Extending lifetime to the whole function body


#1

I have a function which builds String’s and collects string slices in some data structure (and they have to be string slices – I cannot change that data structure).

The code looks roughly as following:

fn func() {
  let data = ...;
  for x in xyz {
    let val = format!("hello {}", x); // creating new string
    data.push(val.as_str()); // getting string slice!
  }
  // ...use data somehow...
  // ...it's ok to drop all the strings here -- data will no longer be used
}

Now, this example obviously won’t work as string only lives till the end of the ‘for’ block. I want to extend it’s lifecycle to the whole function.

Now, theoretically, having a vector of strings created at the beginning of the function (to collect those strings) would work as string slices are (as far as I understand) should not move during vector resizes.

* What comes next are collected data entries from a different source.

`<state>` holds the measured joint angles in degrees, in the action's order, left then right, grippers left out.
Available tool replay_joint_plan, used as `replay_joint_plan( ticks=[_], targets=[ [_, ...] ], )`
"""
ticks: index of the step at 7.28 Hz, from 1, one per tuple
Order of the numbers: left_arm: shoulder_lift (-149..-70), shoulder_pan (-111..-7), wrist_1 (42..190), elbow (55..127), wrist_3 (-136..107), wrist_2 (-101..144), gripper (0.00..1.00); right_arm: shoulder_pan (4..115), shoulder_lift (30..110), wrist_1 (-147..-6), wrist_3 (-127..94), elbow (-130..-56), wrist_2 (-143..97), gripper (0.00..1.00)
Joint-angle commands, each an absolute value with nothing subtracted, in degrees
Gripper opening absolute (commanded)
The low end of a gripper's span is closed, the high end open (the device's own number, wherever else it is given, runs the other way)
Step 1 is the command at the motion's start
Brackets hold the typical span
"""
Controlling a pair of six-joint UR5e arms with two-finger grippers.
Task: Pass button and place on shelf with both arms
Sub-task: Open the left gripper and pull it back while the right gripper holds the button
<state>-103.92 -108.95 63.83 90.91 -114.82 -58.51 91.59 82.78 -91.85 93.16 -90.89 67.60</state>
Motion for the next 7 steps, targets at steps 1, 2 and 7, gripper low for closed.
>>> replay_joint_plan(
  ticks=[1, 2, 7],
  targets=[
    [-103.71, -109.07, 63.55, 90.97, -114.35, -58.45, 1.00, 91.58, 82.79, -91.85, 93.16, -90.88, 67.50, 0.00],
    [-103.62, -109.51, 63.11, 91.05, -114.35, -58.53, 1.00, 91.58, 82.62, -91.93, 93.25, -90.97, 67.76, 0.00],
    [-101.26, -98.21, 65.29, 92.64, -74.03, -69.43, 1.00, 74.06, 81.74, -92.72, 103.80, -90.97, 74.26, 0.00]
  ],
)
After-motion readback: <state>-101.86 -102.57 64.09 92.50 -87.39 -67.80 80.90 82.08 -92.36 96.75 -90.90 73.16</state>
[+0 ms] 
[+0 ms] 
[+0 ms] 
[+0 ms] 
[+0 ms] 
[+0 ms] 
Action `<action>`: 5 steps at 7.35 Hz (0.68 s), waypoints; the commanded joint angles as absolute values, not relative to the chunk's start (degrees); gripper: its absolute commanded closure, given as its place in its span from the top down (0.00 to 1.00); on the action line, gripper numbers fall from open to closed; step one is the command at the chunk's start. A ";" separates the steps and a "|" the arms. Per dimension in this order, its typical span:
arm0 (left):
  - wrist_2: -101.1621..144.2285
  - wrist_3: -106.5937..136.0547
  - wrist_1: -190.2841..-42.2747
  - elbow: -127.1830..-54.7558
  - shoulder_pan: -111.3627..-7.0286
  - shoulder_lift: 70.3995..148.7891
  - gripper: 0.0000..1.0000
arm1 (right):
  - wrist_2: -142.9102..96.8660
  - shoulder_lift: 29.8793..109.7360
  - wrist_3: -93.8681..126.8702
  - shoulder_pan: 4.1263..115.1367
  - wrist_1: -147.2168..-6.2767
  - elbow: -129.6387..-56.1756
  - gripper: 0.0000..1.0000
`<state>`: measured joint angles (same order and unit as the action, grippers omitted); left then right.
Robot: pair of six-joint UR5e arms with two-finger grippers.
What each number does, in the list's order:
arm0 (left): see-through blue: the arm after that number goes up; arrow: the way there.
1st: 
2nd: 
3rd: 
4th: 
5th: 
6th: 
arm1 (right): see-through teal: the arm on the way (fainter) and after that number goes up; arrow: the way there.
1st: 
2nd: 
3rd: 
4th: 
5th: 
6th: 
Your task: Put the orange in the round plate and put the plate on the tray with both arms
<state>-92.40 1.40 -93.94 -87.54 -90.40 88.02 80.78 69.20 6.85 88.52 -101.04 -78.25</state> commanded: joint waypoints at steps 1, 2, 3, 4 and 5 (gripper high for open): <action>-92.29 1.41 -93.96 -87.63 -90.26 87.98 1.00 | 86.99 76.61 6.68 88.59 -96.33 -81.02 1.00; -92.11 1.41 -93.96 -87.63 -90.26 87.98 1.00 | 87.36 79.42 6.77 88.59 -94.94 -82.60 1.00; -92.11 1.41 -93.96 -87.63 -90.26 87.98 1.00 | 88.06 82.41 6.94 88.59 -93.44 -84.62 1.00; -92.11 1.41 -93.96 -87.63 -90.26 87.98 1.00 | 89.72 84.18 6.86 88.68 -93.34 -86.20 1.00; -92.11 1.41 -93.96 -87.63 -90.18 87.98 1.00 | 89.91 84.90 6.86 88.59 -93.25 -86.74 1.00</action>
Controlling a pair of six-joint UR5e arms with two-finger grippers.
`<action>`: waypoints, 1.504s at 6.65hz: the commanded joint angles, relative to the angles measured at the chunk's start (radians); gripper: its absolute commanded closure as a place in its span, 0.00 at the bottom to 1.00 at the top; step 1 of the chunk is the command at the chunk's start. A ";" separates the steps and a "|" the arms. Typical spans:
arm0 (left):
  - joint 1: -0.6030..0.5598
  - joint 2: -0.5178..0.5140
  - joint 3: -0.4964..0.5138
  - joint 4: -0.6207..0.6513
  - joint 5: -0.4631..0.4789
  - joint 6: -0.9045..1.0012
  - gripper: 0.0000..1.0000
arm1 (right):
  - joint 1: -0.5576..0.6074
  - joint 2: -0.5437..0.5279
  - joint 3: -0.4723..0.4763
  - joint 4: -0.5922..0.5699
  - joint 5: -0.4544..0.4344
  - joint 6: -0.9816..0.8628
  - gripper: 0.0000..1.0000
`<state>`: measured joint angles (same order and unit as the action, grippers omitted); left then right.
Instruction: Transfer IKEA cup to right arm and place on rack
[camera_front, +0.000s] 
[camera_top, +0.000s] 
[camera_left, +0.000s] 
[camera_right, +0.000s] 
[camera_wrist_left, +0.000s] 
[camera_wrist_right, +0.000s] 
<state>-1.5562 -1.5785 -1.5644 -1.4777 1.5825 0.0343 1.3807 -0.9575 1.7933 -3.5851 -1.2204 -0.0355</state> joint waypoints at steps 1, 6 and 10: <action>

However, Rust will not allow me to do that as adding string to vector would require mutable borrow of the vector and string slice will use immutable borrow of the same vector (and, of course, it will be right – certain modifications on this vector, like removal of the element, would invalidate string slice).

Any advices?

So, essentially, I need some “black hole” data structure which I can throw my String into and get reference to the String valid till the end of the data structure itself.

P.S. I guess, I’m wrong about the vector – string slices will be invalidated on vector resizes. Ok, then it could be linked list instead, with append-only operation.

P.P.S Something like that?

fn func() {
  let warehouse = Warehouse::new();
  let data = ...;
  for x in xyz {
    // returns &String with lifetime of Warehouse!
    let val: &String = warehouse.store(format!("hello {}", x));
    data.push(val.as_str());
  }
  // ...use data somehow...
  // ...warehouse is destroyed with all its contents
}

#2

So, essentially, I need some “black hole” data structure which I can throw my String into and get reference to the String valid till the end of the data structure itself.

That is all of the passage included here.